From bac5831b355f916e0696b7bbcccfc51c057b729a Mon Sep 17 00:00:00 2001
From: Luke Dashjr <luke-jr+git@utopios.org>
Date: Thu, 5 Jun 2014 17:10:43 +0000
Subject: [PATCH 1/5] Bugfix: initiate_stratum: Ensure extranonce2 size is not
 negative (which could lead to exploits later as too little memory gets
 allocated)

Thanks to Mick Ayzenberg <mick@dejavusecurity.com> for finding this!
---
 util.c | 3 ++-
 1 file changed, 2 insertions(+), 1 deletion(-)

diff --git a/util.c b/util.c
index d1846437..16aa98a4 100644
--- a/util.c
+++ b/util.c
@@ -2505,7 +2505,8 @@ resend:
 		goto out;
 	}
 	n2size = json_integer_value(json_array_get(res_val, 2));
-	if (!n2size) {
+	if (n2size < 1)
+	{
 		applog(LOG_INFO, "Failed to get n2size in initiate_stratum");
 		free(sessionid);
 		free(nonce1);

From b65574bef233474e915fdf18614aa211e31cc6c2 Mon Sep 17 00:00:00 2001
From: Luke Dashjr <luke-jr+git@utopios.org>
Date: Thu, 5 Jun 2014 17:05:12 +0000
Subject: [PATCH 2/5] Stratum: extract_sockaddr: Truncate overlong addresses
 rather than stack overflow

Thanks to Mick Ayzenberg <mick@dejavusecurity.com> for finding this!
---
 util.c | 7 +++++++
 1 file changed, 7 insertions(+)

diff --git a/util.c b/util.c
index 16aa98a4..77f20431 100644
--- a/util.c
+++ b/util.c
@@ -1219,6 +1219,13 @@ bool extract_sockaddr(char *url, char **sockaddr_url, char **sockaddr_port)
 
 	if (url_len < 1)
 		return false;
+	
+	if (url_len >= sizeof(url_address))
+	{
+		applog(LOG_WARNING, "%s: Truncating overflowed address '%.*s'",
+		       __func__, url_len, url_begin);
+		url_len = sizeof(url_address) - 1;
+	}
 
 	sprintf(url_address, "%.*s", url_len, url_begin);
 

From 78cc408369bdbbd440196c93574098d1482efbce Mon Sep 17 00:00:00 2001
From: Noel Maersk <veox@wemakethings.net>
Date: Thu, 5 Jun 2014 21:45:01 +0300
Subject: [PATCH 3/5] stratum: parse_reconnect(): treat pool-sent URL as
 untrusted.

Thanks to Mick Ayzenberg <mick@dejavusecurity.com> for reminding
that this existed and highlighting the offender.

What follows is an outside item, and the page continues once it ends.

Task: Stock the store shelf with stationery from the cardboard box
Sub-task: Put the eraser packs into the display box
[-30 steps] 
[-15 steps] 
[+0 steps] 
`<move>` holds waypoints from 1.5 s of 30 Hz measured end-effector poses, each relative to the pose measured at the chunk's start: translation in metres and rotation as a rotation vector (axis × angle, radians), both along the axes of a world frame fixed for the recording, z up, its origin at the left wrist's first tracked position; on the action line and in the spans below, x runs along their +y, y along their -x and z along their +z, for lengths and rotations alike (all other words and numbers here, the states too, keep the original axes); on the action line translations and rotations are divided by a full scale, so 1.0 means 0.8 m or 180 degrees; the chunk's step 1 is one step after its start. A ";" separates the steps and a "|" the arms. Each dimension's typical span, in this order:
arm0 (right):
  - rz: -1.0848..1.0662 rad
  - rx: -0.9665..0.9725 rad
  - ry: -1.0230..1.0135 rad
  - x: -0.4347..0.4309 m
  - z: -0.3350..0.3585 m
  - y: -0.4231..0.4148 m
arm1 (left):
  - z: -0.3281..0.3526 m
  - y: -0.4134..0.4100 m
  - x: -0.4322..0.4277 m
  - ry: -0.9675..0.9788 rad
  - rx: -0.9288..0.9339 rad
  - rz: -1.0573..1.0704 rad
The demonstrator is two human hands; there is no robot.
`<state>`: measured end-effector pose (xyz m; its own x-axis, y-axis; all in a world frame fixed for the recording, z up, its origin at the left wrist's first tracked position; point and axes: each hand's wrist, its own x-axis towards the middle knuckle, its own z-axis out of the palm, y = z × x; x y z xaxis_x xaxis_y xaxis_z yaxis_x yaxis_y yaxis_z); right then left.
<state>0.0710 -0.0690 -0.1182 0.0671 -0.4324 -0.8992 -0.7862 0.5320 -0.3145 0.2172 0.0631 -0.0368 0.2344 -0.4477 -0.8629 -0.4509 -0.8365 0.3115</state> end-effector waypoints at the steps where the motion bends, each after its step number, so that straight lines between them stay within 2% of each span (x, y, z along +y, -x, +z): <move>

Also to Luke-jr for actually fixing this in bfgminer. :D
---
 util.c | 12 +++++-------
 1 file changed, 5 insertions(+), 7 deletions(-)

diff --git a/util.c b/util.c
index 77f20431..94154518 100644
--- a/util.c
+++ b/util.c
@@ -1718,15 +1718,14 @@ static void __suspend_stratum(struct pool *pool)
 
 static bool parse_reconnect(struct pool *pool, json_t *val)
 {
-	char *sockaddr_url, *stratum_port, *tmp;
-	char *url, *port, address[256];
-
 	if (opt_disable_client_reconnect) {
-		applog(LOG_WARNING, "Stratum client.reconnect forbidden, aborting.");
+		applog(LOG_WARNING, "Stratum client.reconnect received but is disabled, not reconnecting.");
 		return false;
 	}
 
-	memset(address, 0, 255);
+	char *url, *port, address[256];
+	char *sockaddr_url, *stratum_port, *tmp; /* Tempvars. */
+
 	url = (char *)json_string_value(json_array_get(val, 0));
 	if (!url)
 		url = pool->sockaddr_url;
@@ -1735,8 +1734,7 @@ static bool parse_reconnect(struct pool *pool, json_t *val)
 	if (!port)
 		port = pool->stratum_port;
 
-	sprintf(address, "%s:%s", url, port);
-
+	snprintf(address, sizeof(address), "%s:%s", url, port);
 	if (!extract_sockaddr(address, &sockaddr_url, &stratum_port))
 		return false;
 

From 4f387321cea8907130ab3dc6d52e6c9bf1f7f9af Mon Sep 17 00:00:00 2001
From: Noel Maersk <veox@wemakethings.net>
Date: Thu, 5 Jun 2014 22:02:14 +0300
Subject: [PATCH 4/5] misc: update AUTHORS.md, add CR to sgminer.c, minor
 style.

---
 AUTHORS.md | 3 +--
 sgminer.c  | 4 ++--
 2 files changed, 3 insertions(+), 4 deletions(-)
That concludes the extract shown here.